Fake Ronaldinho Deal Exposes Shadowy Online Casino Network
Summary
A glossy-sounding partnership between football legend Ronaldinho and online gambling brand MyStake has been revealed as likely fraudulent. The person presented as MyStake’s CEO, Andres Markou, appears to be a front, while images of a meeting with Ronaldinho show signs of digital manipulation. Investigations link MyStake to a wider offshore network—centred around Curaçao registrations and an operator named Santeda International BV—that runs multiple brands (Velobet, Goldenbet, Rolletto) and attracts millions of users.
These platforms often operate without licences in key jurisdictions, offering minimal consumer protections. Players report delayed withdrawals, shifting verification demands and large losses that are difficult to resolve. The operator’s offshore status reduces tax obligations and enables larger marketing spend via aggressive affiliate networks. Regulators struggle to keep up as sites re-emerge under new names, and fraud tactics are evolving to include deepfaked celebrity endorsements.
Key Points
- A purported Ronaldinho–MyStake deal appears fake: images are manipulated and the named CEO may be a decoy.
- MyStake is tied to a broader offshore network operating from Curaçao, linked to brands such as Velobet, Goldenbet and Rolletto.
- Operators in the network reportedly dodge stronger regulation and consumer protections by not holding licences in major jurisdictions.
- Customers report practical harms: delayed withdrawals, moving verification goalposts and escalating losses with little redress.
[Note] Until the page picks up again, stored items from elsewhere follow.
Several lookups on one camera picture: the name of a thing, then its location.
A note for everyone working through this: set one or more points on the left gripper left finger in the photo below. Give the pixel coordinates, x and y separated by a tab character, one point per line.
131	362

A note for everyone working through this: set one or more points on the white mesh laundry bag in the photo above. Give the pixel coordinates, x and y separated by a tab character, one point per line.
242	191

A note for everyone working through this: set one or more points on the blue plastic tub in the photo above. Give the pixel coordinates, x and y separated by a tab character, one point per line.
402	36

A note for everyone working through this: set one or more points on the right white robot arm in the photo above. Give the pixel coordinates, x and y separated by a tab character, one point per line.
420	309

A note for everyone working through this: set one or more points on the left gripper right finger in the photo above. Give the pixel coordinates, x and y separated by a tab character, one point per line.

- Santeda International BV is implicated as a central operator with substantial annual revenue, enabling heavy marketing spend and affiliate growth.
- Regulators face legal and operational hurdles; fraud is adapting with tactics like AI-driven deepfakes to manufacture trust.
Context and Relevance
This story sits at the intersection of gambling regulation, consumer protection and the rise of digital deception. Offshore operators using Curaçao registrations have long skirted stricter rules, but the use of fabricated leadership profiles and manipulated celebrity endorsements marks an escalation. For regulators, industry observers and consumers, the case highlights how easily trust can be engineered online and how weak oversight can magnify harms.
It also ties into wider trends: growing use of affiliate marketing to drive customer acquisition, jurisdictional arbitrage to reduce tax and compliance costs, and the weaponisation of image-editing and AI to mislead potential customers.
Why should I read this
Short version: this is a proper red flag. If you gamble online, work in iGaming, or follow regulatory trends, this piece saves you the legwork by flagging how deepfakes and offshore setups are being used to trap players and dodge rules. Worth two minutes — it might stop you (or someone you know) from getting burned.